Until 1987, all Rotary Clubs in the United States were fraternal organizations, but in 1986 the United States Supreme Court ruled that women must be admitted to membership.  Reverend Betty Beach, became the first female member of the Peekskill Rotary Club, which now boasts 18 female members.  In June 1999, the first female president, Deborah Lee Milone, took the gavel to lead us into the new millennium and in 2001, our second female president, Nancy Bocassi, took leadership of the club.

One of the greatest challenges to an organization such as Rotary is to raise money with which to fund various projects.  In the early days of the Peekskill Club, money was raised by having minstrel shows, boy bands and card parties.  As the community grew, the need to help more grew, so the club sought new ways to raise more money.  On Oct. 9 and 10, 1971, the club hosted its first Horse Show on Torpy Field, formerly the grounds of the Peekskill Military Academy and now part of Peekskill High School.  The club described the event thus: “This first inner-city Horse Show…a wholesome competitive activity for the area’s youth…and a means for Rotary to raise funds for student scholarships and for many volunteer community services the club supports.”
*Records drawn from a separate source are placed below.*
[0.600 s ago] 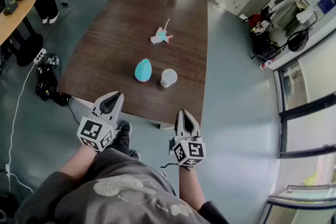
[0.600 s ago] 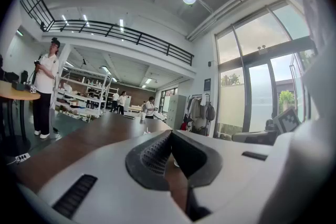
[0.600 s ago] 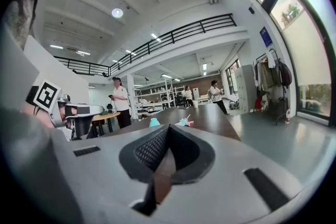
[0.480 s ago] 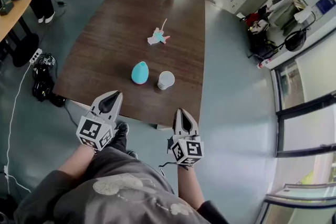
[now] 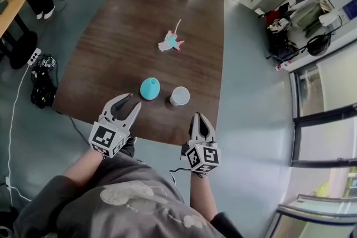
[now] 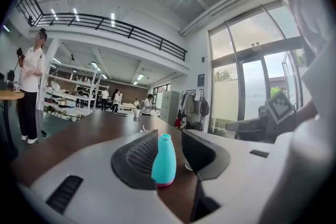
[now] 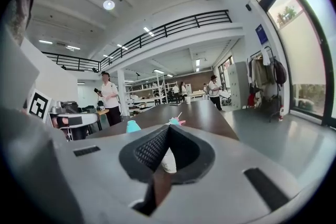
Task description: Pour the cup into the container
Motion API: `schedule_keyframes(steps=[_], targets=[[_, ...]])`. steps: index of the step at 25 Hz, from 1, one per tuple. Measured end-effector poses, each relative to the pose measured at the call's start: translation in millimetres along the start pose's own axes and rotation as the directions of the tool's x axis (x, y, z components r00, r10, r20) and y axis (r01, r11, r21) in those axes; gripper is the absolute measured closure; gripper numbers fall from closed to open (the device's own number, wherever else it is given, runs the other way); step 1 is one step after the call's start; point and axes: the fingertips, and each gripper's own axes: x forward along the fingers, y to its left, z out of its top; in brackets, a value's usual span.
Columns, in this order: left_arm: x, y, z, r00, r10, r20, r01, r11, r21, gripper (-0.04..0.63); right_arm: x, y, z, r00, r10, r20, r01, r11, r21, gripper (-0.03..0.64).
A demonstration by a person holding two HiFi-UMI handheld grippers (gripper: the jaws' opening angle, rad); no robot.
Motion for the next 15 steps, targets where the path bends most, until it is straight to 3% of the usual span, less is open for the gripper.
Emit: schedule_keyframes(steps=[7, 11, 15], targets=[[36.0, 13.6, -25.4, 0.994, -0.088, -0.060, 0.092, 0.994, 0.057, 0.324, 28.5, -14.9, -0.2, 0.998, -0.065, -0.018, 0.065, 0.998, 0.007, 0.629], [54.1, 11.4, -44.8, 0.980, -0.168, -0.111, 0.176, 0.982, 0.063, 0.236, 38.1, -24.2, -1.6, 0.993, -0.112, -0.029, 0.112, 0.993, 0.023, 0.629], [70.7, 9.6, -68.2, 0.958, -0.223, -0.180, 0.242, 0.965, 0.097, 0.221, 44.8, -30.9, -6.3, 0.987, -0.152, -0.045, 0.153, 0.988, 0.021, 0.629]])
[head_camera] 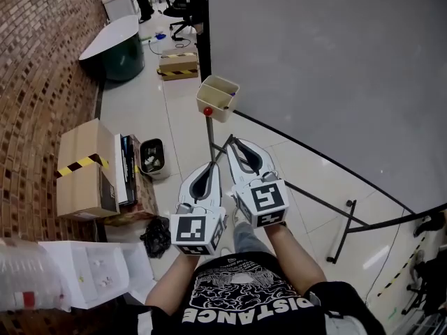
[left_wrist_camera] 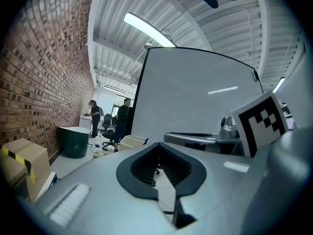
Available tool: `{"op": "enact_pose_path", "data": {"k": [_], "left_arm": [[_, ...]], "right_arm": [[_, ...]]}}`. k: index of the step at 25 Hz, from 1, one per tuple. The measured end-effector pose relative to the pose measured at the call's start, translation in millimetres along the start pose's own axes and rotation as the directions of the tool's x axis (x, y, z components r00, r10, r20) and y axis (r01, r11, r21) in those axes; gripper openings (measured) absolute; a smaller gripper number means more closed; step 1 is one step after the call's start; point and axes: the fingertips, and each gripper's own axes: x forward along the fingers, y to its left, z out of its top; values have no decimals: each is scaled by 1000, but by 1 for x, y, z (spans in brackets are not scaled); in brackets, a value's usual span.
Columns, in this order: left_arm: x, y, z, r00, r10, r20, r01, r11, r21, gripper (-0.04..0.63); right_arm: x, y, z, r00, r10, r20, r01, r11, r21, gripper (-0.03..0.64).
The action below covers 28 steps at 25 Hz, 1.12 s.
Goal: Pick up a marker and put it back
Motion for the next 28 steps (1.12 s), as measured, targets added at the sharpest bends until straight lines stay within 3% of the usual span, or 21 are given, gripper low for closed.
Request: {"op": "enact_pose_path", "data": {"k": [9,28], "left_arm": [[24,15,5,1000,16,5,-16,1000,9,6],[82,53,8,997,74,-5,-74,997,26,6]], "right_arm": [[43,-25,-17,1000,-15,-16,15,1000,-25,44],[126,-69,-51,997,-1,-74,2,1000,23,103]]}}
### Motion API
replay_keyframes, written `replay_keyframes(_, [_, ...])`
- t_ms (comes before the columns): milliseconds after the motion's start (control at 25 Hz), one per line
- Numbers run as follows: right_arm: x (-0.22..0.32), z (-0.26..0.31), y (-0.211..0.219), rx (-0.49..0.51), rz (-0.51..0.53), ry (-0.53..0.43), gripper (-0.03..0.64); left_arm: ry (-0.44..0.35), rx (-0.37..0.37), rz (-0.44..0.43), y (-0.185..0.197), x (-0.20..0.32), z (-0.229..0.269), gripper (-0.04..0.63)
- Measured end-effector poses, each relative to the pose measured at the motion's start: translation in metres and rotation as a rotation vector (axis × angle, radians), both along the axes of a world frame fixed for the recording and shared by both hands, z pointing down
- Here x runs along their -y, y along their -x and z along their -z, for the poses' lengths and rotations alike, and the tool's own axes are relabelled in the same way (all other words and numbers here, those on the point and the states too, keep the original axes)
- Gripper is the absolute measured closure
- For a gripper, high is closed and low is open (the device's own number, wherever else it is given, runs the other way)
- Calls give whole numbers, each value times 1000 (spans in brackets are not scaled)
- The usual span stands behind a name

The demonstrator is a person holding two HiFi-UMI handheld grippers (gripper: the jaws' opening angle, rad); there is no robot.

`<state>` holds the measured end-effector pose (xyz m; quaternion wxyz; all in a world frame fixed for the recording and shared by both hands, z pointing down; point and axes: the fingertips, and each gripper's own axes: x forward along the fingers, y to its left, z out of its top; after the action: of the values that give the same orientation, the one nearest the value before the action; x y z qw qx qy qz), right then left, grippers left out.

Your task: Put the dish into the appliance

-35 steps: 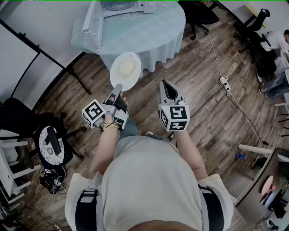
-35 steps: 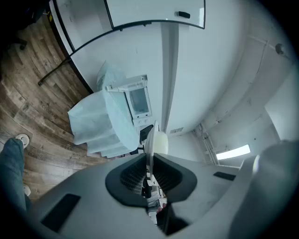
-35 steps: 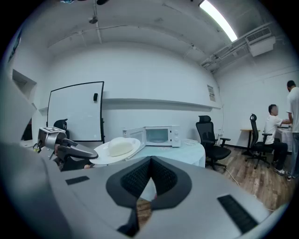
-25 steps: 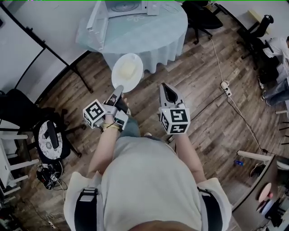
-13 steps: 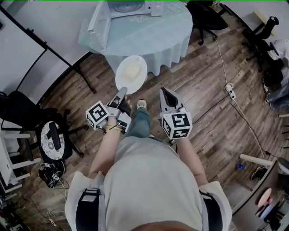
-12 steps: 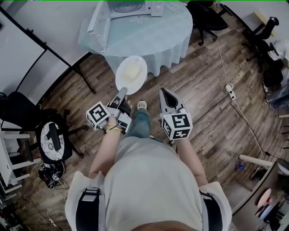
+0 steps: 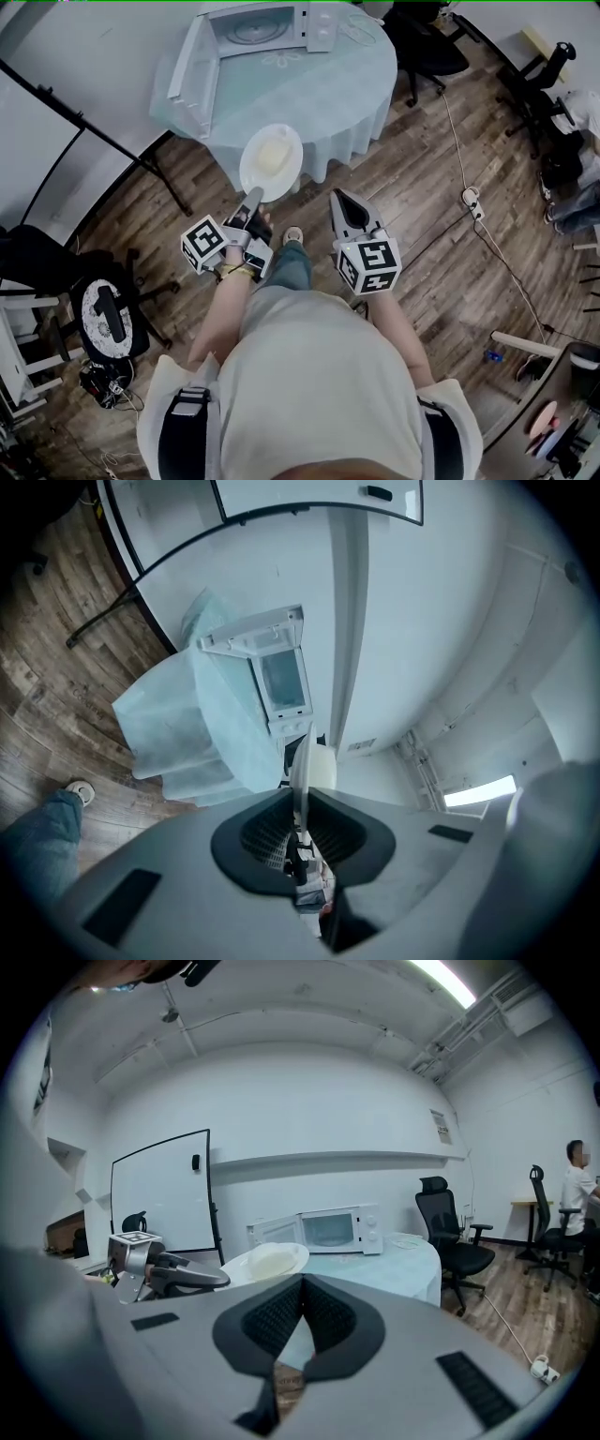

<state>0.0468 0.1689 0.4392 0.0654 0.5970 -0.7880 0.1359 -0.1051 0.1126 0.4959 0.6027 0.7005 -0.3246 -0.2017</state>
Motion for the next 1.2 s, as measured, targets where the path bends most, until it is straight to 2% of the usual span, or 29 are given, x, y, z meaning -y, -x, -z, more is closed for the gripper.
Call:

Attendance at the event now exceeds 12,000 people annually.  Peekskill Rotarians turn a beautiful Westchester County park, Blue Mountain Reservation, into a country fair featuring both Western and English riding competitions, pony and hay rides for the children, home-cooked foods, a “Kountry Kitchen” featuring baked goods donated by Rotary families and many other activities.  This continues to be a wonderful event for the community to attend and enjoy, as well as the main fundraiser of the club.